Taking a look at sample Image

In [24]:
import colorsys
import matplotlib

sample_img = train_df['Img'][103]
sample_hls = get_dominant_color(sample_img, k=3, image_processing_size = (50, 50))
sample_dom_color = colorsys.hls_to_rgb(sample_hls[0],
                                       sample_hls[1],
                                       sample_hls[2])
sample_dom_color = "#{:02x}{:02x}{:02x}".format(int(sample_dom_color[0]),
                                                int(sample_dom_color[1]),
                                                int(sample_dom_color[2]))
print("Dominant HLS : ", sample_hls)
print("Dominant Color Hex : ", sample_dom_color)

fig = plt.figure(figsize=(12,5))
ax = fig.add_subplot(121)
ax = plt.imshow(plt.imread(sample_img))
ax2 = fig.add_subplot(122)
rect1 = matplotlib.patches.Rectangle((0,0), 10, 5,color=sample_dom_color)
ax2.add_patch(rect1)
plt.axis('off')
plt.suptitle('Dominant color of sample image', fontsize=20, fontweight='bold', y=0.98)
fig.tight_layout()
plt.show()

Applying to all images

In [25]:
from tqdm.notebook import tqdm

tqdm.pandas()
train_df['Dominant_color_hls'] = train_df['Img'].progress_apply(lambda x: get_dominant_color(x, k=3, image_processing_size = (50, 50)))

In [None]:
train_df.head()

In [None]:
temp_train_df = train_df["Dominant_color_hls"].apply(pd.Series)
temp_train_df = temp_train_df.rename(columns={0:"H",1:"L",2:"S"})
train_df = pd.concat([train_df, temp_train_df], axis=1)
train_df.drop("Dominant_color_hls", axis=1, inplace=True)
train_df.head()

Looking at the distribution of H, L, S

In [None]:
fig = plt.figure(figsize=(20,6))
ax1 = fig.add_subplot(131)
sns.histplot(train_df["H"], ax=ax1)
ax1.set_title("Hue", fontsize=17, color="#186fb4")
ax2 = fig.add_subplot(132)
sns.histplot(train_df["L"], ax=ax2)
ax2.set_title("Luminance", fontsize=17, color="#186fb4")
ax3 = fig.add_subplot(133)
sns.histplot(train_df["S"], ax=ax3)
ax3.set_title("Saturation", fontsize=17, color="#186fb4")
plt.suptitle('Dominant HLS color of train images', 
             fontsize=20, fontweight='bold', y=0.98)
fig.tight_layout()
plt.show()

In [None]:
test_df["Dominant_color_hls"] = test_df["Img"].progress_apply(
    lambda x : get_dominant_color(
        x, 
        k=3, 
        image_processing_size = (50, 50)))

In [None]:
temp_test_df = test_df["Dominant_color_hls"].apply(pd.Series)
temp_test_df = temp_test_df.rename(columns={0:"H",1:"L",2:"S"})
test_df = pd.concat([test_df, temp_test_df], axis=1)
test_df.drop("Dominant_color_hls", axis=1, inplace=True)
test_df.head()

**Resizing Images**

We will have to perform resize to obtain input_shape conforming to what the models we will be running expect.
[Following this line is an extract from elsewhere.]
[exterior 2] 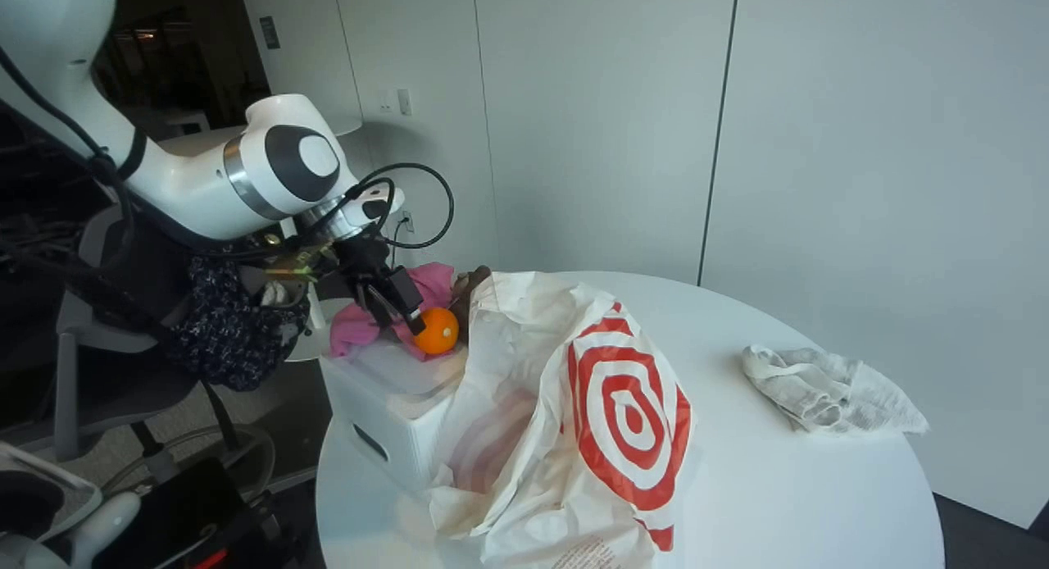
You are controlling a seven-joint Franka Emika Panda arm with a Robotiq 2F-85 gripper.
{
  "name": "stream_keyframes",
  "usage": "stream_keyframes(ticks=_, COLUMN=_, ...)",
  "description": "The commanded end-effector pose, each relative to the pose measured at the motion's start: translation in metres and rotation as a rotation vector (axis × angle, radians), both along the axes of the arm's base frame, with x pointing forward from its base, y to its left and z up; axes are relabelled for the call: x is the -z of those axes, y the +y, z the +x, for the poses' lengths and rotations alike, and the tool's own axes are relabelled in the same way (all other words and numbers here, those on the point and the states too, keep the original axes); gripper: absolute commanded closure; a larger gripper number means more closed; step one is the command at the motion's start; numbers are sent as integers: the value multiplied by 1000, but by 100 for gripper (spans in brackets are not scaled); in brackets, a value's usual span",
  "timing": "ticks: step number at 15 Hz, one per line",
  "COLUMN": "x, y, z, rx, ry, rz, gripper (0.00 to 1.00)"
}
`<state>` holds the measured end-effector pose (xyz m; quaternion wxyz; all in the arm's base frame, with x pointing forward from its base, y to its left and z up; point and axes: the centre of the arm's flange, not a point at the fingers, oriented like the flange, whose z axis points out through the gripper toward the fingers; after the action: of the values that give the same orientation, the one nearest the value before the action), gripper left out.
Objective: Move all the objects from the basket into the plastic
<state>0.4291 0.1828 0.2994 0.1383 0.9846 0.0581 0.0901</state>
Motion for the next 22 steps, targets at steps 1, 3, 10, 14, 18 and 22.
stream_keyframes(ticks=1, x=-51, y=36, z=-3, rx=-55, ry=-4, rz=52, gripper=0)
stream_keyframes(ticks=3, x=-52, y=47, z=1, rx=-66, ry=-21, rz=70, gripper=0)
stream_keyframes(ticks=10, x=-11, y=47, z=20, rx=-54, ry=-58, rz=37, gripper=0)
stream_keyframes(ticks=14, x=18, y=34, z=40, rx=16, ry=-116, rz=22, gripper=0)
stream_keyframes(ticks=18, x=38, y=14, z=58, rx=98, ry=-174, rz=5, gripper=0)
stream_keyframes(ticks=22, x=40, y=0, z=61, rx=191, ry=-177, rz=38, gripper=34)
We are therefore going to save the initial size of the image in a variable. This could also have an impact on the popularity of the photo.

In [None]:
def get_img_size(path):
    width = []
    height = []
    landscape = []
    for image_path in tqdm(os.listdir(path)):
        image = plt.imread(path+image_path)
        width.append(image.shape[1])
        height.append(image.shape[0])
        if(image.shape[1] > image.shape[0]):
            landscape_img = 1
        else:
            landscape_img = 0
        landscape.append(landscape_img)
    return width, height, landscape

In [None]:
TRAIN_PATH = "../input/petfinder-pawpularity-score/train/"
TEST_PATH = "../input/petfinder-pawpularity-score/test/"
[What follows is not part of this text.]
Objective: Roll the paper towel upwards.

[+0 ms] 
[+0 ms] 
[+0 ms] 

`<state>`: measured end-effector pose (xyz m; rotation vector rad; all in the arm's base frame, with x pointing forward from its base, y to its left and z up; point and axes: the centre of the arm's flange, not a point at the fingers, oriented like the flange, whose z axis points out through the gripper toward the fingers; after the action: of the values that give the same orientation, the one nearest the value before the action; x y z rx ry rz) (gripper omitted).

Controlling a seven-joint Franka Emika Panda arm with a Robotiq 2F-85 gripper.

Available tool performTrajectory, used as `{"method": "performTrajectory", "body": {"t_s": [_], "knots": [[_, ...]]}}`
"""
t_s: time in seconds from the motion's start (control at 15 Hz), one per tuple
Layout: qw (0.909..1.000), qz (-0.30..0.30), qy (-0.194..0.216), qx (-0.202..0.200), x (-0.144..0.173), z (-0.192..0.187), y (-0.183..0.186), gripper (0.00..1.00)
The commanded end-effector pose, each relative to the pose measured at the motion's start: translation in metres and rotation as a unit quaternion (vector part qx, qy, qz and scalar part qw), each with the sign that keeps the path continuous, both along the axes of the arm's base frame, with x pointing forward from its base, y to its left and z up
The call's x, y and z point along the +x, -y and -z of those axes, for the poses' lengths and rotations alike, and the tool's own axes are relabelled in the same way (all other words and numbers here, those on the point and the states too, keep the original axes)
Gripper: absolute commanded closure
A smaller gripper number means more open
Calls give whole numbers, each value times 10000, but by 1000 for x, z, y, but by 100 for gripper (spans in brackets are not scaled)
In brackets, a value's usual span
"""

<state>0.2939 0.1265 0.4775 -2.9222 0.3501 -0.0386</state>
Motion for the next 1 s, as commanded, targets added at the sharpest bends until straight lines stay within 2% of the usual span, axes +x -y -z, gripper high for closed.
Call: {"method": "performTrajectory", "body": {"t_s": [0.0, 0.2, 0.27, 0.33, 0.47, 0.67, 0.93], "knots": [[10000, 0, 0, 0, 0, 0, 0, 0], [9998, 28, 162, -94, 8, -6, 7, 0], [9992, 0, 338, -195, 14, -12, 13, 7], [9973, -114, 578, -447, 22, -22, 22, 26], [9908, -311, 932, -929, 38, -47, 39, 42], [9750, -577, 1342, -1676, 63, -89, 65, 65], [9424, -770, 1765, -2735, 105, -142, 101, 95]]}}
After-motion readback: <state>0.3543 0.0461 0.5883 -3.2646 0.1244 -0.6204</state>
train_df['Width'], train_df['Heihgt'], train_df['Landscape'] = get_img_size(TRAIN_PATH)

In [None]:
train_df.head()

In [None]:
test_df['Width'], test_df['Heihgt'], test_df['Landscape'] = get_img_size(TEST_PATH)

test_df.head()

**Final Training Data**

We will now define the final dataset. 
Remember we agreeed to remove Face due to the high multicollinearity.
Also, remember our target variable - Pawpularity is not normally distributed, hence we will normalise by dividing by 100

In [None]:
img = train_df[["Img"]].values
y = np.ravel(train_df[["Pawpularity"]]/100)
X = train_df.drop(["Id","Img", "Face", "Pawpularity"], axis=1)
X_test = test_df.drop(["Id", "Face", "Img"], axis=1)

In [None]:
# Normalization

from sklearn.preprocessing import StandardScaler, MinMaxScaler

encoder = MinMaxScaler()
encoder.fit(X)
X_scaled = encoder.transform(X)
X_scaled = pd.DataFrame(X_scaled, columns=X.columns)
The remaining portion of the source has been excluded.